Countryman: In most industries, GC–MS testing will not decrease - it just won't increase. For instance, the forensic toxicology market in the USA is heavily exploring LC–MS-MS as an alternative for drugs of abuse testing. However this is primarily in new matrices such as hair and saliva. The traditional analysis from urine is likely to stay with GC–MS because of its legal precedent as the "gold standard" for drugs of abuse confirmation.
Similar things are happening in the environmental testing market. GC and GC–MS have been used to look for persistent organic pollutants (POPs) for so long, that we have pretty much seen everything that is volatile enough to be analyzed by GC. Now we need to know what else we have been missing like Perfluorinated Surfactants.
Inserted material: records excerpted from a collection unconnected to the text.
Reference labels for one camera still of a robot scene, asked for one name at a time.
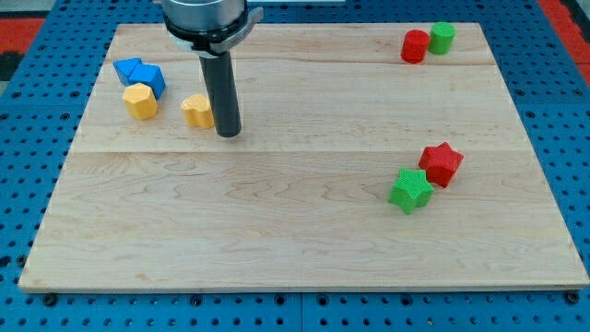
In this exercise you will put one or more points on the red cylinder block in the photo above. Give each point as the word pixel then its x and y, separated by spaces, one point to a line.
pixel 415 46

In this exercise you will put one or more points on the red star block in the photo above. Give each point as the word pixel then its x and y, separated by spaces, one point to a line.
pixel 440 163

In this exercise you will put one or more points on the green star block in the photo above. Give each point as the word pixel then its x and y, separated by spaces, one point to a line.
pixel 411 190

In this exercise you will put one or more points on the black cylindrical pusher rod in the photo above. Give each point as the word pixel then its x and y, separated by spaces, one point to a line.
pixel 220 85

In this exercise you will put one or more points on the yellow heart block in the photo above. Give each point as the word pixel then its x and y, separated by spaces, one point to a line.
pixel 197 111

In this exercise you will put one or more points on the blue cube block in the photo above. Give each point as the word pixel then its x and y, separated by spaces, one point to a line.
pixel 149 75

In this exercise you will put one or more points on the yellow hexagon block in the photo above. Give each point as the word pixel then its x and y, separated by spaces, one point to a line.
pixel 140 101

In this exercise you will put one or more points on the blue triangle block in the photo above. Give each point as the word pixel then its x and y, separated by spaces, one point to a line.
pixel 125 67

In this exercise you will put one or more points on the green cylinder block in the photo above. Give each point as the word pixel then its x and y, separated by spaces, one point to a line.
pixel 441 38

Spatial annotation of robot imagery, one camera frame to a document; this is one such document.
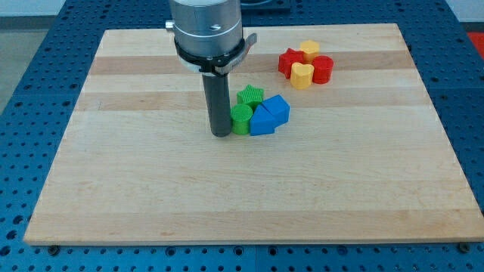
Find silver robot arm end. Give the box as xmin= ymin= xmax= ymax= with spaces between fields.
xmin=169 ymin=0 xmax=244 ymax=57

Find blue triangle block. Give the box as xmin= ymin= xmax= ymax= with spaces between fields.
xmin=250 ymin=104 xmax=277 ymax=136

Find green cylinder block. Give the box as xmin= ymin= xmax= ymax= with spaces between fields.
xmin=231 ymin=104 xmax=253 ymax=134

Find green star block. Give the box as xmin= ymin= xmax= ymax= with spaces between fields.
xmin=237 ymin=85 xmax=265 ymax=110

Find blue cube block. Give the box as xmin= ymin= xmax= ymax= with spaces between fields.
xmin=262 ymin=94 xmax=290 ymax=126

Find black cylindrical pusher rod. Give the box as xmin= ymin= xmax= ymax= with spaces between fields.
xmin=202 ymin=75 xmax=231 ymax=138

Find yellow heart block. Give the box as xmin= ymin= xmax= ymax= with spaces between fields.
xmin=290 ymin=62 xmax=315 ymax=90

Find red star block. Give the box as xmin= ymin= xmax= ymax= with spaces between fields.
xmin=278 ymin=48 xmax=304 ymax=79

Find red cylinder block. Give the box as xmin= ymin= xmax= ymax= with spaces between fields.
xmin=312 ymin=55 xmax=334 ymax=84

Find yellow hexagon block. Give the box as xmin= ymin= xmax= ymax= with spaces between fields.
xmin=299 ymin=40 xmax=320 ymax=64

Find wooden board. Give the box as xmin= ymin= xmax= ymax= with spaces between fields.
xmin=24 ymin=23 xmax=483 ymax=246

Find blue perforated metal base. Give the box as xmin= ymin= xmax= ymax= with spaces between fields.
xmin=1 ymin=1 xmax=483 ymax=271

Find black clamp ring with lever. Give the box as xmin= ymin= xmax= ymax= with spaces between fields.
xmin=173 ymin=32 xmax=258 ymax=77

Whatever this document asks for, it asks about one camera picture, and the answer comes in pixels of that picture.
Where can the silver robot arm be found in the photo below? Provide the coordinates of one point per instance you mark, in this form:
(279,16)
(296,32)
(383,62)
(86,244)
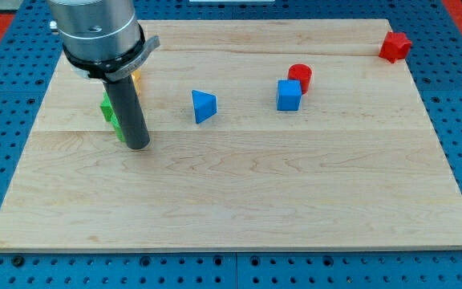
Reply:
(99,36)

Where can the light wooden board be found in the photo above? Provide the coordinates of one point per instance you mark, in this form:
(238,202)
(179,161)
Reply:
(358,167)

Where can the blue triangular prism block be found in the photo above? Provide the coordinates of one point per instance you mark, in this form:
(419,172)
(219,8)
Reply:
(204,105)

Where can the blue cube block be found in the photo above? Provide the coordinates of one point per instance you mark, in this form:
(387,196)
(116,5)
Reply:
(289,94)

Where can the red cylinder block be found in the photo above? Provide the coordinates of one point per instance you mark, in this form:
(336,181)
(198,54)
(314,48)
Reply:
(303,73)

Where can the yellow block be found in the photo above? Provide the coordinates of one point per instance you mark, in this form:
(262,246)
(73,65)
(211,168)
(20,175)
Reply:
(136,76)

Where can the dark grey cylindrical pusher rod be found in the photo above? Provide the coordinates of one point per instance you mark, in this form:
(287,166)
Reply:
(128,112)

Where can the green block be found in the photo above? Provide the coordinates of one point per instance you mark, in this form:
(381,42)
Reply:
(110,116)

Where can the red star block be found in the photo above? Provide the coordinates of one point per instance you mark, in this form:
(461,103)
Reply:
(396,46)

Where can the grey clamp bracket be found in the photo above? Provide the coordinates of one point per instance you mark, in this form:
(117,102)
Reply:
(118,68)

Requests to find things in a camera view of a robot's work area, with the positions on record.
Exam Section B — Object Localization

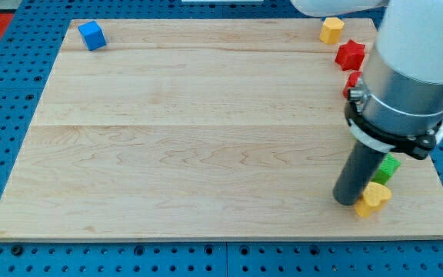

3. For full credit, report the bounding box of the light wooden board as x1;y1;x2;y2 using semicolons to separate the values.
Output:
0;18;443;242

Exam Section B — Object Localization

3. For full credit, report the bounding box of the yellow heart block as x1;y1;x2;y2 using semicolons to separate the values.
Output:
354;182;392;218

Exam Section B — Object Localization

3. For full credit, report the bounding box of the blue perforated table plate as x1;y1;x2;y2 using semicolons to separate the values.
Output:
0;0;443;276

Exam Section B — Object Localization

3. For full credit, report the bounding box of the yellow hexagon block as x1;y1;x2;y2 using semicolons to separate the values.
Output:
319;17;345;45

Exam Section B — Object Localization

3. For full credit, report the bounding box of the red block behind arm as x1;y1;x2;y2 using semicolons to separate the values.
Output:
342;71;362;98

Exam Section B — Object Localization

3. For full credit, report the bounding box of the green block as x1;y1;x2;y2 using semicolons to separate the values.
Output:
371;153;401;185

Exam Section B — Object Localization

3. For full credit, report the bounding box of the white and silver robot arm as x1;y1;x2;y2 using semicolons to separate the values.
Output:
292;0;443;159

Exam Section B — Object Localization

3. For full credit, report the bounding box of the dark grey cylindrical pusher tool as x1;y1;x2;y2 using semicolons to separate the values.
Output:
332;141;386;205

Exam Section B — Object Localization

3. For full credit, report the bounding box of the blue cube block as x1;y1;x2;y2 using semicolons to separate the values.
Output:
78;21;106;51

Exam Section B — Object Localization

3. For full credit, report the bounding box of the red star block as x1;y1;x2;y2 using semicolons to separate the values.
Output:
335;40;365;71

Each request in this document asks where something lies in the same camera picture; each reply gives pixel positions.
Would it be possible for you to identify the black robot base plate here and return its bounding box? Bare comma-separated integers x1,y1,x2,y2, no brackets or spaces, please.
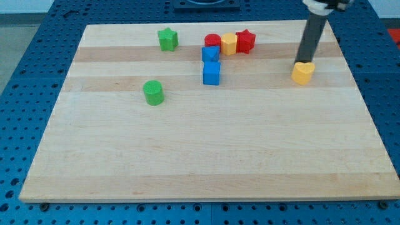
172,0,241,11

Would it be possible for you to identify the green cylinder block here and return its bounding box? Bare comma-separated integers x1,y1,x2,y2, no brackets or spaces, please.
143,80,164,106

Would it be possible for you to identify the blue triangular prism block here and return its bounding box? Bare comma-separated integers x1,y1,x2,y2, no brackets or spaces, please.
201,46,220,62

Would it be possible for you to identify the green star block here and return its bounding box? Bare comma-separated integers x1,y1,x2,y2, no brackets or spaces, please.
157,27,179,51

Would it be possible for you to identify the blue cube block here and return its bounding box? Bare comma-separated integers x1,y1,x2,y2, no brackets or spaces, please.
202,61,221,86

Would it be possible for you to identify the light wooden board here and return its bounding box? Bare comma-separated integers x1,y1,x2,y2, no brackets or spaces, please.
19,20,399,203

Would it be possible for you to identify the yellow hexagon block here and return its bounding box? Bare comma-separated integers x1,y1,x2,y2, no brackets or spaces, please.
221,33,238,56

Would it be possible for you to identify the red star block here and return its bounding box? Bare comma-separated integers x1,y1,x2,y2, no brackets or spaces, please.
236,29,256,54

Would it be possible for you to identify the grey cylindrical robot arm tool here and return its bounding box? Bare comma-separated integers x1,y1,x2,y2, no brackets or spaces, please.
294,0,354,63

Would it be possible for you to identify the red cylinder block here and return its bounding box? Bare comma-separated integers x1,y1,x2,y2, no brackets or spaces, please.
204,33,221,47

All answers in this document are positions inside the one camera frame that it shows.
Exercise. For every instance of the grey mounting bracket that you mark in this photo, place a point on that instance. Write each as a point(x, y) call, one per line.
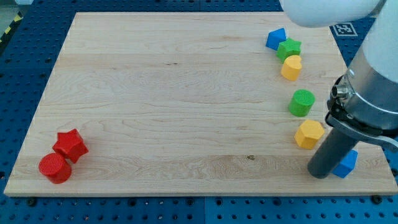
point(357, 119)

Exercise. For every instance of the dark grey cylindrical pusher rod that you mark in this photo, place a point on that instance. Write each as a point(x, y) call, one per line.
point(331, 152)

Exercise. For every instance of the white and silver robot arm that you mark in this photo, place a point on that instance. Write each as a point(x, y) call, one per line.
point(373, 70)

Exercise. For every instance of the yellow heart block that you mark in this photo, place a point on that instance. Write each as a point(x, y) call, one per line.
point(292, 67)

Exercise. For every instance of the green star block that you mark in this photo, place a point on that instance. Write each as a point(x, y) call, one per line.
point(288, 48)

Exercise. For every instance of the red star block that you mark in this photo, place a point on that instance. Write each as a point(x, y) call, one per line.
point(70, 145)

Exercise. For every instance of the blue cube block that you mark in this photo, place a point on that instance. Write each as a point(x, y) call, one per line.
point(347, 165)

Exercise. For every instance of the yellow hexagon block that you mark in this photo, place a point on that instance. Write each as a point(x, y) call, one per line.
point(308, 134)

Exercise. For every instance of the green cylinder block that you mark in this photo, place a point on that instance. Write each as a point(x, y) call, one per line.
point(301, 102)

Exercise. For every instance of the fiducial marker tag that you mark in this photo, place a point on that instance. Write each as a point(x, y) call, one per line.
point(345, 30)

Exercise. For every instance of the blue pentagon block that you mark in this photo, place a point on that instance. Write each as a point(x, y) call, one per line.
point(275, 37)

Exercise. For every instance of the wooden board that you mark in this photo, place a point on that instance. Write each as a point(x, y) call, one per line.
point(186, 104)

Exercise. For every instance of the red cylinder block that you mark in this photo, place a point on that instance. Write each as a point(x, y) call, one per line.
point(56, 169)

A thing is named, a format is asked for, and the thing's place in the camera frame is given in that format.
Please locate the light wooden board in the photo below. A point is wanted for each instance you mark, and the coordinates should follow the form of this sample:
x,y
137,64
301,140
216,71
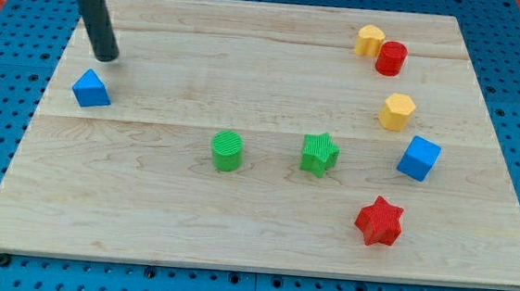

As with the toxicology industry, this doesn't mean that GC–MS will go away, it just means many of the new methods are going to utilize LC–MS-MS or some other hyphenated technique. Either way as the cost of MS comes down, MS is going to become increasingly popular detection method for any number of techniques.
Harland: Yes. While GC–MS continues to be the technique of choice for many analyses, the more rapid development of alternative techniques is being to meet demands for reduced sample preparation, improvements in separation capability, and multi-functional analyses (e.g. rapid polarity switching and multi-mode ionisation for improved productivity) for rapid screening and confirmation applies to a wide range of applications. There is also a possibility of direct ionisation techniques such as DESI and DART beginning to offer alternative sampling capabilities which may offer benefits in speed and ease-of-use.
Thermo: GC–MS remains a method of choice for the screening and control of individual target compounds, due to an increased number of international directives and initiatives mandating the use of GC–MS. It is the “gold standard” for confirmations in many application areas, and therefore provides a high degree of certainty. However, there are practical limitations to both gas chromatography and mass spectrometers that can be overcome by applying alternate separation and detection techniques. For example, in toxicology, standard GC–MS analyses typically require a derivatization step as a part of sample preparation to improve chromatographic performance of certain drug classes. Liquid chromatography coupled to single quadrupole, triple quadrupole, or ion trap types of mass spectrometers can be applied to these types of samples, which reduces or even eliminates the need to derivatize samples prior to analysis. As LC–MS as become less expensive and easier to perform, GC–MS may be replaced by liquid chromatography techniques in this type of application in order to improve productivity and decrease sample preparation time and costs. However, in most cases, LC can complement GC, augmenting a laboratories’ capabilities by expanding the list of target compounds that can be analyzed.
Sheehan: The compounds included in commercial libraries such as NIST, Wiley, and PMW nicely define the application domain of GC–MS. Although there is always the possibility of new compounds within the volatility requirements of GC technology, the opportunity for new GC–MS compounds is not comparable to the vast array of possible bio-analytes facing LC–MS users. There are, however, a number of reasons why GC–MS will continue to expand within the high-use applications (environmental, toxicology, food) and selected low-use applications (natural product research and pharma). Detection specificity, detection sensitivity, qualitative information content, separation power, ease-of-use, and cost per test (total cost including sample prep) are a few key reasons for the increased popularity and increased use of GC–MS.
As far as advances, the GC–MS is a fairly mature technology, so most advances will take shape as small increments incorporated into existing platforms.
GC–MS-MS will also provide new qualitative tools for true unknowns in developing fields such as natural product discovery. Although biotechnology holds many promises for new drug therapies based upon recombinant proteins and oligonucleotides (RNAi, siRNA), small molecules still dominate (> 75% of sales) the pharmaceutical market.